What to work on - Which lines of the data below hold "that"? Copy each of them.

Recorded data:
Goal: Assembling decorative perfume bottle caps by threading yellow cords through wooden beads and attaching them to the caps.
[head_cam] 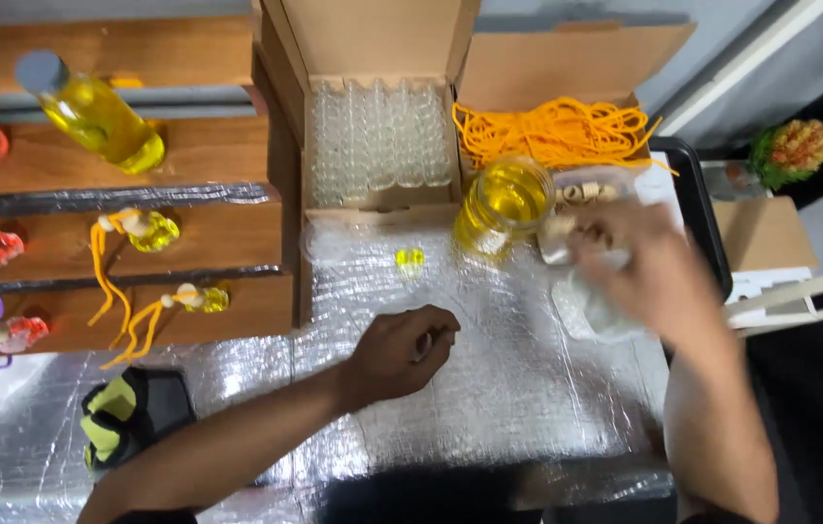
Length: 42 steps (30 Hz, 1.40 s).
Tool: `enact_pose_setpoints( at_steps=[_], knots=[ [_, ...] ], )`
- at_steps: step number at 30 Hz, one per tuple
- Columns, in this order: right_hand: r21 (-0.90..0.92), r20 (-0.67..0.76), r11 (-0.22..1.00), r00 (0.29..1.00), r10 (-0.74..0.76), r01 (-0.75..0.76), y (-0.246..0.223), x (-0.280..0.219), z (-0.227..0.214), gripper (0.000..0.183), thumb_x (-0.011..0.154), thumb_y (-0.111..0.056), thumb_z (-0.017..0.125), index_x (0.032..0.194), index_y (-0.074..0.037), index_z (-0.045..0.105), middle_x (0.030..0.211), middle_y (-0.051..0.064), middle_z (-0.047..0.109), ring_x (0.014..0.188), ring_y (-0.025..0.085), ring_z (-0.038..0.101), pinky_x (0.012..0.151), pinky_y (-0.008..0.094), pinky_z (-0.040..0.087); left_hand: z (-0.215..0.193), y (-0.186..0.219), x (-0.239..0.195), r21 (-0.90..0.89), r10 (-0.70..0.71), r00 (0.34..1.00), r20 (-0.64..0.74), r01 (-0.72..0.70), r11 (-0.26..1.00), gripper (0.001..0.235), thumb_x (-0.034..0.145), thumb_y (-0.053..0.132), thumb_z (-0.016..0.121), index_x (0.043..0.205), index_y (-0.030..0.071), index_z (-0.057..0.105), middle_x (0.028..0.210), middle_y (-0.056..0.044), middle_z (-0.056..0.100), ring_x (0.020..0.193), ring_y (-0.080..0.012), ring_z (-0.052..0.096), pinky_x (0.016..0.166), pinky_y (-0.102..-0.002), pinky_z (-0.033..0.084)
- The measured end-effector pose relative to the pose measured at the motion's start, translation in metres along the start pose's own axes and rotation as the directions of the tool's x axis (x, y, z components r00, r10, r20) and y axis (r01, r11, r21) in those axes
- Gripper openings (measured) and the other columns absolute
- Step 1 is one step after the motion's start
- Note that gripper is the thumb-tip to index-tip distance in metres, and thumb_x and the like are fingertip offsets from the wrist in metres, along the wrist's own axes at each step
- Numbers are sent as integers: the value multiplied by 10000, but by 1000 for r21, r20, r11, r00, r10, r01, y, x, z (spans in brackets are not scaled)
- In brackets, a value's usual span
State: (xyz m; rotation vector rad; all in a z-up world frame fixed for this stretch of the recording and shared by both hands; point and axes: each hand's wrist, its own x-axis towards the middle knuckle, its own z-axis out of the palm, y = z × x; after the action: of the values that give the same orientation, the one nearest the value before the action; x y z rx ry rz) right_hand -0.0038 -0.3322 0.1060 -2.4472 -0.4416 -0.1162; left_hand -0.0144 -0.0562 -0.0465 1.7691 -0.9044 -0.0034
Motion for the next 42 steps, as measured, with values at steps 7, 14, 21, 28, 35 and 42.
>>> enact_pose_setpoints(
  at_steps=[7, 14, 21, 28, 35, 42],
  knots=[
    [600, -215, 798, 952, 220, -49, -14, -24, 128, 279, 812, -32, 834, 1087, -70, 798, 931, 66, 799, 860, 148, 697, 852, 307, 554, -5, 8, 9, -423, -345, 916, -205, 236, 875, 237, 1022, 70, 540, 1252, 19, 555, 1018, -171, 733, 804, -207, 708, 605, -308, 600],
    [802, 291, 286, 762, 579, -524, -19, -15, 153, 335, 953, -146, 674, 1241, 14, 734, 960, 238, 799, 862, 260, 747, 876, 414, 577, -18, 13, 18, -415, -281, 928, -246, 161, 896, 282, 959, 128, 696, 1222, 25, 684, 1080, -133, 682, 888, -210, 681, 652, -312, 594],
    [852, 302, 229, 799, 520, -472, -13, -20, 162, 319, 971, -84, 633, 1270, 26, 642, 925, 181, 765, 837, 198, 715, 870, 348, 566, -14, 7, 14, -381, -241, 922, -302, 115, 917, 226, 943, 31, 695, 1168, 21, 684, 1064, -125, 678, 922, -230, 685, 667, -348, 605],
    [619, -102, 748, 921, 377, -238, -25, -31, 157, 96, 923, -34, 725, 1018, -49, 717, 682, 106, 748, 667, 174, 695, 667, 331, 533, -10, 11, 13, -480, -300, 902, -311, 123, 869, 170, 911, 9, 736, 1044, -8, 631, 1046, -137, 734, 903, -191, 677, 657, -307, 577],
    [230, -524, 942, 847, -91, 244, -5, -24, 99, 120, 842, 72, 752, 912, -26, 753, 762, 99, 724, 682, 255, 677, 730, 377, 559, -3, 4, 9, -506, -329, 911, -251, 166, 846, 216, 864, 25, 806, 1001, -1, 641, 982, -141, 739, 846, -191, 685, 687, -323, 588],
    [-153, -164, 988, 986, -32, 7, 30, 48, -4, 185, 1094, -58, 584, 1221, 69, 628, 1187, 222, 696, 1065, 328, 672, 907, 455, 551, -13, 7, 7, -349, -274, 962, -11, 253, 902, 215, 934, 144, 728, 1134, 112, 657, 968, -37, 727, 853, -156, 702, 779, -288, 602]
  ],
)
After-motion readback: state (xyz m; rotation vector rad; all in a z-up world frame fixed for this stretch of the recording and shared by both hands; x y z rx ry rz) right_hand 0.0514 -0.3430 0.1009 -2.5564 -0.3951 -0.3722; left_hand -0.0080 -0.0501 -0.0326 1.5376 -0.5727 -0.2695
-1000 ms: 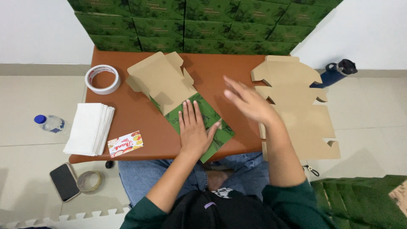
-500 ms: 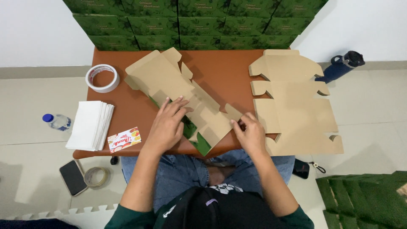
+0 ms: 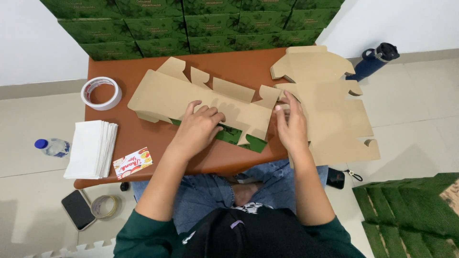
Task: Folding cardboard templates into boxes and applying internal labels.
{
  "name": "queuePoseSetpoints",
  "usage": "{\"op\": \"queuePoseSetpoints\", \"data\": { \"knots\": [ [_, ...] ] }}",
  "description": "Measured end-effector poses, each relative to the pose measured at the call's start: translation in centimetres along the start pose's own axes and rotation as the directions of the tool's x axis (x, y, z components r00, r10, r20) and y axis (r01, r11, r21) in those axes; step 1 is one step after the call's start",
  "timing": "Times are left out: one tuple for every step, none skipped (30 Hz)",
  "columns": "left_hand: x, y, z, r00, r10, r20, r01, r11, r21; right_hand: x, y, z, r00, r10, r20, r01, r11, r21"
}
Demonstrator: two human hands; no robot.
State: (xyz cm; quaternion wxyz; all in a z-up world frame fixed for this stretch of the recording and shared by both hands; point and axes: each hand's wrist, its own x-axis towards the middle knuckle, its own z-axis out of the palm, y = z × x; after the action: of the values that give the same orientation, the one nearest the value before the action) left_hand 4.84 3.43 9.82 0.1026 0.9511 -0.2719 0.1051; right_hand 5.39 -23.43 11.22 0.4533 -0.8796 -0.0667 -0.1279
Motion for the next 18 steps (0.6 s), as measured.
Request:
{"op": "queuePoseSetpoints", "data": {
  "knots": [
    [0.3,-0.2,-0.2,1.0,-0.003,-0.001,0.003,1.0,-0.003,-0.6,-0.4,-0.6,1.0,-0.001,0.003,0.001,1.0,-0.002],
    [0.5,-0.4,-0.4,0.999,-0.004,0.045,0.006,1.0,-0.028,-1.4,-0.7,-1.3,0.997,-0.003,0.078,0.007,0.999,-0.049],
    [0.7,-0.6,-0.6,0.996,-0.004,0.092,0.009,0.999,-0.053,-2.2,-1.1,-1.9,0.988,-0.002,0.153,0.016,0.995,-0.094],
    [0.8,-0.5,-0.9,0.996,-0.007,0.094,0.012,0.998,-0.058,-3.1,-0.5,-1.9,0.987,0.002,0.158,0.014,0.995,-0.097],
    [0.9,-0.4,-1.2,0.988,-0.002,0.157,0.021,0.993,-0.119,-4.0,0.1,-1.9,0.96,-0.037,0.279,0.087,0.982,-0.169],
    [1.1,-0.4,-1.6,0.976,0.006,0.216,0.033,0.984,-0.177,-4.8,0.6,-1.9,0.915,-0.068,0.398,0.171,0.958,-0.23],
    [1.3,-0.4,-1.4,0.977,0.003,0.215,0.036,0.983,-0.18,-5.6,0.8,-1.4,0.913,-0.068,0.402,0.173,0.957,-0.231],
    [1.4,-0.5,-1.3,0.967,0.003,0.257,0.047,0.981,-0.19,-6.4,0.9,-0.8,0.92,-0.08,0.383,0.188,0.949,-0.254],
    [1.6,-0.6,-1.1,0.955,0.004,0.297,0.058,0.978,-0.2,-7.3,1.0,-0.3,0.927,-0.093,0.364,0.203,0.939,-0.276],
    [1.6,-0.7,-1.0,0.955,0.002,0.298,0.061,0.977,-0.202,-7.5,1.5,0.4,0.926,-0.092,0.367,0.203,0.939,-0.277],
    [1.7,-0.8,-0.9,0.951,0.001,0.31,0.072,0.971,-0.226,-7.7,2.0,1.0,0.948,-0.162,0.274,0.237,0.934,-0.268],
    [1.8,-1.0,-0.8,0.947,0.002,0.321,0.082,0.966,-0.247,-7.8,2.4,1.8,0.957,-0.231,0.175,0.272,0.926,-0.261],
    [1.9,-1.1,-0.7,0.947,0.0,0.32,0.083,0.966,-0.246,-7.8,2.4,2.0,0.957,-0.232,0.176,0.273,0.926,-0.261],
    [1.9,-1.3,-0.6,0.948,-0.003,0.318,0.089,0.962,-0.258,-7.8,2.4,2.4,0.948,-0.278,0.153,0.309,0.918,-0.25],
    [1.9,-1.4,-0.5,0.949,-0.006,0.315,0.096,0.958,-0.27,-7.8,2.4,2.7,0.938,-0.322,0.13,0.345,0.907,-0.239],
    [1.9,-1.5,-0.5,0.949,-0.007,0.315,0.096,0.958,-0.269,-7.7,2.0,3.0,0.937,-0.323,0.13,0.346,0.907,-0.239],
    [1.9,-1.6,-0.4,0.947,-0.016,0.321,0.109,0.956,-0.273,-7.6,1.6,3.3,0.917,-0.387,0.095,0.398,0.888,-0.23],
    [1.8,-1.7,-0.3,0.945,-0.027,0.327,0.123,0.953,-0.277,-7.4,1.2,3.6,0.892,-0.449,0.06,0.45,0.864,-0.224]
  ]
}}
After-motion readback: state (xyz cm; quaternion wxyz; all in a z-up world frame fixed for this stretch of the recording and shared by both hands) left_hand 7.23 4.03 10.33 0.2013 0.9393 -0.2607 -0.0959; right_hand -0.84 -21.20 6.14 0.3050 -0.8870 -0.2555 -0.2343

Task response -
- Note that gripper is the thumb-tip to index-tip distance in metres, and thumb_x and the like are fingertip offsets from the wrist in metres, along the wrist's own axes at each step
State: (xyz m; rotation vector rad; all in a z-up world frame fixed for this stretch of the recording and shared by both hands; point and axes: each hand's wrist, its own x-axis towards the middle knuckle, its own z-axis out of the palm, y = z × x; after the action: of the values that give the same orientation, the one nearest the value before the action; x y z rx ry rz) right_hand -0.0038 -0.3322 0.1060 -2.4472 -0.4416 -0.1162; left_hand -0.0144 -0.0562 -0.0465 1.7691 -0.9044 -0.0034
State: (xyz cm; quaternion wxyz; all in a z-up world frame fixed for this stretch of the recording and shared by both hands; point and axes: each hand's wrist, its own x-axis towards the middle knuckle, its own z-axis out of the palm, y = z × x; after the action: of the values that give the same orientation, the one nearest the value before the action) left_hand 4.84 3.43 9.82 0.1026 0.9511 -0.2719 0.1051; right_hand 5.39 -23.43 11.22 0.4533 -0.8796 -0.0667 -0.1279

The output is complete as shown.